Reprint the full listing exactly.
=== GIVEN DATA ===
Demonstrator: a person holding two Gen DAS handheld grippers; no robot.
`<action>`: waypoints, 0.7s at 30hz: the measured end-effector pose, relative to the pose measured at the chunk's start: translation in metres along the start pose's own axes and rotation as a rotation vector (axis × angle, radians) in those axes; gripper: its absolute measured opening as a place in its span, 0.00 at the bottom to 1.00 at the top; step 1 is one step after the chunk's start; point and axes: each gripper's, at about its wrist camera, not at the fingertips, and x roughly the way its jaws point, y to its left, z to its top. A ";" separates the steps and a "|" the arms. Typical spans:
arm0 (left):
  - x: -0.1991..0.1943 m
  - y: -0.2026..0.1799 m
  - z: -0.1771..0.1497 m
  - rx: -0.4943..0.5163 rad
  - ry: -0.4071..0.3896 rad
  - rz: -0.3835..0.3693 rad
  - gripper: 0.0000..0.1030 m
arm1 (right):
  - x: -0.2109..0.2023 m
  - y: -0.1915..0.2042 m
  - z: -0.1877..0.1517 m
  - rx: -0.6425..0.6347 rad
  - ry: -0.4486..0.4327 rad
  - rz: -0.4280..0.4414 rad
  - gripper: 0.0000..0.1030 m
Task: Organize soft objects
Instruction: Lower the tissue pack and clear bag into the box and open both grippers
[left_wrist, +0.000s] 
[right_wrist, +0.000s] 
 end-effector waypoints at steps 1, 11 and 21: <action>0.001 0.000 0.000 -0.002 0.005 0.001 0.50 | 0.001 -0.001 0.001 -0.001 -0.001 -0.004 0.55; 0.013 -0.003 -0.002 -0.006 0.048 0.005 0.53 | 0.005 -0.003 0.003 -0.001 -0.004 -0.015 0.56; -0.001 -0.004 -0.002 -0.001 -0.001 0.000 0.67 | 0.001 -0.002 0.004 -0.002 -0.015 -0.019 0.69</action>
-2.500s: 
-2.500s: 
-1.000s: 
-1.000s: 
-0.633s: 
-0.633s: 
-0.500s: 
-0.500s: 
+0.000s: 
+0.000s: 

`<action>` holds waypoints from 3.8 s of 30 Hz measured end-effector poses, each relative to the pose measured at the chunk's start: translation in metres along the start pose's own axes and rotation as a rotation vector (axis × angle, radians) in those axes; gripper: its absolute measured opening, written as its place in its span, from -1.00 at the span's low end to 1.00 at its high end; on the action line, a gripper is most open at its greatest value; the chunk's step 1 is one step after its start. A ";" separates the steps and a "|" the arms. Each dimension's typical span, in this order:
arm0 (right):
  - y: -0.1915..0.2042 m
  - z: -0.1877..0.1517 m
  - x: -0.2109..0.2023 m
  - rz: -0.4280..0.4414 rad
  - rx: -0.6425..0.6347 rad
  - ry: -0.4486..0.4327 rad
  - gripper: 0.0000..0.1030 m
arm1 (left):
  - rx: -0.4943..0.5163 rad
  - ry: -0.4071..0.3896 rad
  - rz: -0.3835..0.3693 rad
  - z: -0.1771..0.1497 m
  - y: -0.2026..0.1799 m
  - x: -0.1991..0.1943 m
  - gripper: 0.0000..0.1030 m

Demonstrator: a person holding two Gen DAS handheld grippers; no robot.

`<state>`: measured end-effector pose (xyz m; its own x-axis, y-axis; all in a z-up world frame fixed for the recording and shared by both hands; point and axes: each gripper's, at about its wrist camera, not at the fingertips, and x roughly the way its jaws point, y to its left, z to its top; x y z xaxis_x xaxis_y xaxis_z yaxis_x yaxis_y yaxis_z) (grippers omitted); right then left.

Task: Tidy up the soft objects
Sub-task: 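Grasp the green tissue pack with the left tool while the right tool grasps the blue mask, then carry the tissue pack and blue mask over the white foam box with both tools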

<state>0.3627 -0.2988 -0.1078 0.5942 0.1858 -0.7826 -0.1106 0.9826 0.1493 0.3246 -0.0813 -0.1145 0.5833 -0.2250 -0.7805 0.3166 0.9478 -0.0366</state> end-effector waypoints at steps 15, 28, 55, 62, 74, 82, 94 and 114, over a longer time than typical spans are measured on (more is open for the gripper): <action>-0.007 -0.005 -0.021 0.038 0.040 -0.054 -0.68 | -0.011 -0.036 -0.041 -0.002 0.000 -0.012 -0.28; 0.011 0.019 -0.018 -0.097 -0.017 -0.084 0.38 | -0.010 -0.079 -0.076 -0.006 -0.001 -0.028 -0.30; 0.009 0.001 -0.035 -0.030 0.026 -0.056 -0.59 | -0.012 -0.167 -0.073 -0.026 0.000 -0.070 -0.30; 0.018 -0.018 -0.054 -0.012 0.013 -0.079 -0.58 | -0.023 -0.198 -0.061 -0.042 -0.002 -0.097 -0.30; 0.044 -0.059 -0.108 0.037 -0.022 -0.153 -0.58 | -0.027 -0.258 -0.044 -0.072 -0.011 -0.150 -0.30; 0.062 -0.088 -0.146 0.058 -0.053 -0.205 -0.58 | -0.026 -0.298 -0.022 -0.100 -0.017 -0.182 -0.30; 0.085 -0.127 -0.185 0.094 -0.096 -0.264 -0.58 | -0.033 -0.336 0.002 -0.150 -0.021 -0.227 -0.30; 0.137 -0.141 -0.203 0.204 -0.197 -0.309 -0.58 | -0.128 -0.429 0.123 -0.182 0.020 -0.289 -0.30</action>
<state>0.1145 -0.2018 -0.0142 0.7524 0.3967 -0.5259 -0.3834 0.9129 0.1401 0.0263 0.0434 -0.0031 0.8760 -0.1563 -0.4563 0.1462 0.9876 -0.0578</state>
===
WRITTEN RESPONSE:
Demonstrator: a person holding two Gen DAS handheld grippers; no robot.
`<action>`: waypoints, 0.7s at 30hz: the measured end-effector pose, relative to the pose measured at the chunk's start: translation in metres along the start pose's own axes and rotation as a rotation vector (axis × angle, radians) in those axes; gripper: its absolute measured opening as a place in its span, 0.00 at the bottom to 1.00 at the top; step 1 is one step after the chunk's start; point and axes: each gripper's, at about its wrist camera, not at the fingertips, and x roughly the way its jaws point, y to its left, z to its top. A ";" separates the steps and a "|" the arms. Typical spans:
arm0 (left):
  - x: -0.1991..0.1943 m
  - y: -0.2026..0.1799 m
  - z: -0.1771..0.1497 m
  - rx: -0.4943..0.5163 rad
  - ry: -0.4071..0.3896 rad
  - rz: -0.3835..0.3693 rad
  - gripper: 0.0000..0.1030 m
arm1 (right):
  - x: -0.2109..0.2023 m
  - y: -0.1915..0.2042 m
  - z: -0.1877..0.1517 m
  - rx: -0.6425..0.6347 rad
  - ry: -0.4486..0.4327 rad
  - rz: -0.4280..0.4414 rad
  - gripper: 0.0000..0.1030 m
Task: Organize soft objects
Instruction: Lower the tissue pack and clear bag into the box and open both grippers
[left_wrist, +0.000s] 
[right_wrist, +0.000s] 
 end-effector waypoints at steps 1, 11 and 21: <action>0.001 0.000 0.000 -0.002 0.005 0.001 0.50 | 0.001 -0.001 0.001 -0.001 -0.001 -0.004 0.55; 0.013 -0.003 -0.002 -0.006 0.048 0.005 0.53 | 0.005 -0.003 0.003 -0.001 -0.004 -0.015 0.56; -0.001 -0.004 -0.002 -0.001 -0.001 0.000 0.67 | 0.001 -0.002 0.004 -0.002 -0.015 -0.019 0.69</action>
-2.500s: 
-2.500s: 
-1.000s: 
-1.000s: 
-0.633s: 
-0.633s: 
-0.500s: 
-0.500s: 
+0.000s: 
+0.000s: 

`<action>` holds waypoints from 3.8 s of 30 Hz measured end-effector poses, each relative to the pose measured at the chunk's start: translation in metres along the start pose's own axes and rotation as a rotation vector (axis × angle, radians) in those axes; gripper: its absolute measured opening, written as its place in its span, from -1.00 at the span's low end to 1.00 at its high end; on the action line, a gripper is most open at its greatest value; the chunk's step 1 is one step after its start. A ";" separates the steps and a "|" the arms. Each dimension's typical span, in this order:
arm0 (right):
  - y: -0.1915..0.2042 m
  - z: -0.1877..0.1517 m
  - x: -0.2109..0.2023 m
  - rz: -0.4280..0.4414 rad
  - rx: -0.6425..0.6347 rad
  - ry: -0.4486..0.4327 rad
  - gripper: 0.0000..0.1030 m
arm1 (left):
  - rx: -0.4943..0.5163 rad
  - ry: -0.4071..0.3896 rad
  - rz: -0.3835..0.3693 rad
  - z: -0.1771..0.1497 m
  - y: -0.2026..0.1799 m
  - x: -0.1991..0.1943 m
  - gripper: 0.0000..0.1030 m

Demonstrator: a person holding two Gen DAS handheld grippers; no robot.

`<state>`: measured end-effector pose (xyz m; its own x-axis, y-axis; all in a z-up world frame fixed for the recording and shared by both hands; point and axes: each gripper's, at about its wrist camera, not at the fingertips, and x roughly the way its jaws point, y to its left, z to its top; x y z xaxis_x xaxis_y xaxis_z yaxis_x yaxis_y yaxis_z) (grippers omitted); right then left.

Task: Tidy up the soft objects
Sub-task: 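Grasp the green tissue pack with the left tool while the right tool grasps the blue mask, then carry the tissue pack and blue mask over the white foam box with both tools
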
<state>0.3627 -0.2988 -0.1078 0.5942 0.1858 -0.7826 -0.1106 0.9826 0.1493 0.3246 -0.0813 -0.1145 0.5833 -0.2250 -0.7805 0.3166 0.9478 -0.0366</state> end-effector waypoints at steps 15, 28, 55, 62, 74, 82, 94 and 114, over a longer time than typical spans are measured on (more is open for the gripper): <action>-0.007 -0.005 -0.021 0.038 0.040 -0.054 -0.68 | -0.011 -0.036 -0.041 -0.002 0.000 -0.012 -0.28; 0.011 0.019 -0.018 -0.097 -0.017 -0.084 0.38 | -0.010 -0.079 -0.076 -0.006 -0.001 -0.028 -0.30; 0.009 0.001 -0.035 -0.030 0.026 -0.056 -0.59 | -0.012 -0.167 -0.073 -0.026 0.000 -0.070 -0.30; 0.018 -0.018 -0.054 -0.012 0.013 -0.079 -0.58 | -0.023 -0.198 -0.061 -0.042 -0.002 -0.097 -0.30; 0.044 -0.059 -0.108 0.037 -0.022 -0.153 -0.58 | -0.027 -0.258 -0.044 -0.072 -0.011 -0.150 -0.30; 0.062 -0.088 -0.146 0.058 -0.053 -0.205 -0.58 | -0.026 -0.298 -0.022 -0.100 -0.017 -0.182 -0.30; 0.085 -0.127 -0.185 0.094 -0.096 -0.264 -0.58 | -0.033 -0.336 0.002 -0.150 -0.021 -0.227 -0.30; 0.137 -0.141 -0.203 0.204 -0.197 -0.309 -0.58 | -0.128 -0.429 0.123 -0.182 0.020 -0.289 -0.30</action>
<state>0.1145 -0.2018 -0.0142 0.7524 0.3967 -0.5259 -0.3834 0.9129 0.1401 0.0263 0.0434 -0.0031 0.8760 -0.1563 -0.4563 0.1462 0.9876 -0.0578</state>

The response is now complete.